Please reproduce the whole listing without altering anything.

Segment Start: Available data

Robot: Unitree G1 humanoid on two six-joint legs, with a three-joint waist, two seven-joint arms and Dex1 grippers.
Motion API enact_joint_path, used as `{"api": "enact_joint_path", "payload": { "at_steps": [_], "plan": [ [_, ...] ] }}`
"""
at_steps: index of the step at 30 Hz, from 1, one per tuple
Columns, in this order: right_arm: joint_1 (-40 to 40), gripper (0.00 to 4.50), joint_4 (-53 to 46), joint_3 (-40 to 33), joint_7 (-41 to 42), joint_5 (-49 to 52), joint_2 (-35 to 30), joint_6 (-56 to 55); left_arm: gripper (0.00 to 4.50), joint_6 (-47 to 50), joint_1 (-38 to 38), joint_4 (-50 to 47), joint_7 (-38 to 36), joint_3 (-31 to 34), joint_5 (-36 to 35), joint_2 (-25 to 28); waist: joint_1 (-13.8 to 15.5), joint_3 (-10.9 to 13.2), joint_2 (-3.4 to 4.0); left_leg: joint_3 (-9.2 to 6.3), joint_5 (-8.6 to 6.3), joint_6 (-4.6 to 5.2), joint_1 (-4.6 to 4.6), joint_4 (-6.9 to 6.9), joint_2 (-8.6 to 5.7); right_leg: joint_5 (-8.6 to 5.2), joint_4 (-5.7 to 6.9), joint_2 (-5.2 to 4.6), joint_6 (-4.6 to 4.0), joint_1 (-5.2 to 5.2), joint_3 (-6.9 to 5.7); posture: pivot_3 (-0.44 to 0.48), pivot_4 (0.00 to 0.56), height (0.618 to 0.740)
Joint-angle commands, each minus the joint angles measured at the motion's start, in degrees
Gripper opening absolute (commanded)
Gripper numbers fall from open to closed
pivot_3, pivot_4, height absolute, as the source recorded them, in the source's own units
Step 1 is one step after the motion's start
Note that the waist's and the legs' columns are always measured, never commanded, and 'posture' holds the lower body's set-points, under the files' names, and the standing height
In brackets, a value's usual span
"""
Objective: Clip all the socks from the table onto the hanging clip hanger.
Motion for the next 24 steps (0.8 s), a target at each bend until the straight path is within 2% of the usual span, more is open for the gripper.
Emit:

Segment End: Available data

_Solution to this task_:
Robot: Unitree G1 humanoid on two six-joint legs, with a three-joint waist, two seven-joint arms and Dex1 grippers.
Motion API enact_joint_path, used as `{"api": "enact_joint_path", "payload": { "at_steps": [_], "plan": [ [_, ...] ] }}`
"""
at_steps: index of the step at 30 Hz, from 1, one per tuple
Columns, in this order: right_arm: joint_1 (-40 to 40), gripper (0.00 to 4.50), joint_4 (-53 to 46), joint_3 (-40 to 33), joint_7 (-41 to 42), joint_5 (-49 to 52), joint_2 (-35 to 30), joint_6 (-56 to 55); left_arm: gripper (0.00 to 4.50), joint_6 (-47 to 50), joint_1 (-38 to 38), joint_4 (-50 to 47), joint_7 (-38 to 36), joint_3 (-31 to 34), joint_5 (-36 to 35), joint_2 (-25 to 28); waist: joint_1 (-13.8 to 15.5), joint_3 (-10.9 to 13.2), joint_2 (-3.4 to 4.0); left_leg: joint_3 (-9.2 to 6.3), joint_5 (-8.6 to 6.3), joint_6 (-4.6 to 5.2), joint_1 (-4.6 to 4.6), joint_4 (-6.9 to 6.9), joint_2 (-8.6 to 5.7); right_leg: joint_5 (-8.6 to 5.2), joint_4 (-5.7 to 6.9), joint_2 (-5.2 to 4.6), joint_6 (-4.6 to 4.0), joint_1 (-5.2 to 5.2), joint_3 (-6.9 to 5.7); posture: pivot_3 (-0.44 to 0.48), pivot_4 (0.00 to 0.56), height (0.618 to 0.740)
Joint-angle commands, each minus the joint angles measured at the motion's start, in degrees
Gripper opening absolute (commanded)
Gripper numbers fall from open to closed
pivot_3, pivot_4, height absolute, as the source recorded them, in the source's own units
Step 1 is one step after the motion's start
Note that the waist's and the legs' columns are always measured, never commanded, and 'posture' holds the lower body's set-points, under the files' names, and the standing height
In brackets, a value's usual span
"""
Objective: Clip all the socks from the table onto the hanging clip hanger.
Motion for the next 24 steps (0.8 s), a target at each bend until the straight path is within 2% of the usual span, more is open for the gripper.
Emit:

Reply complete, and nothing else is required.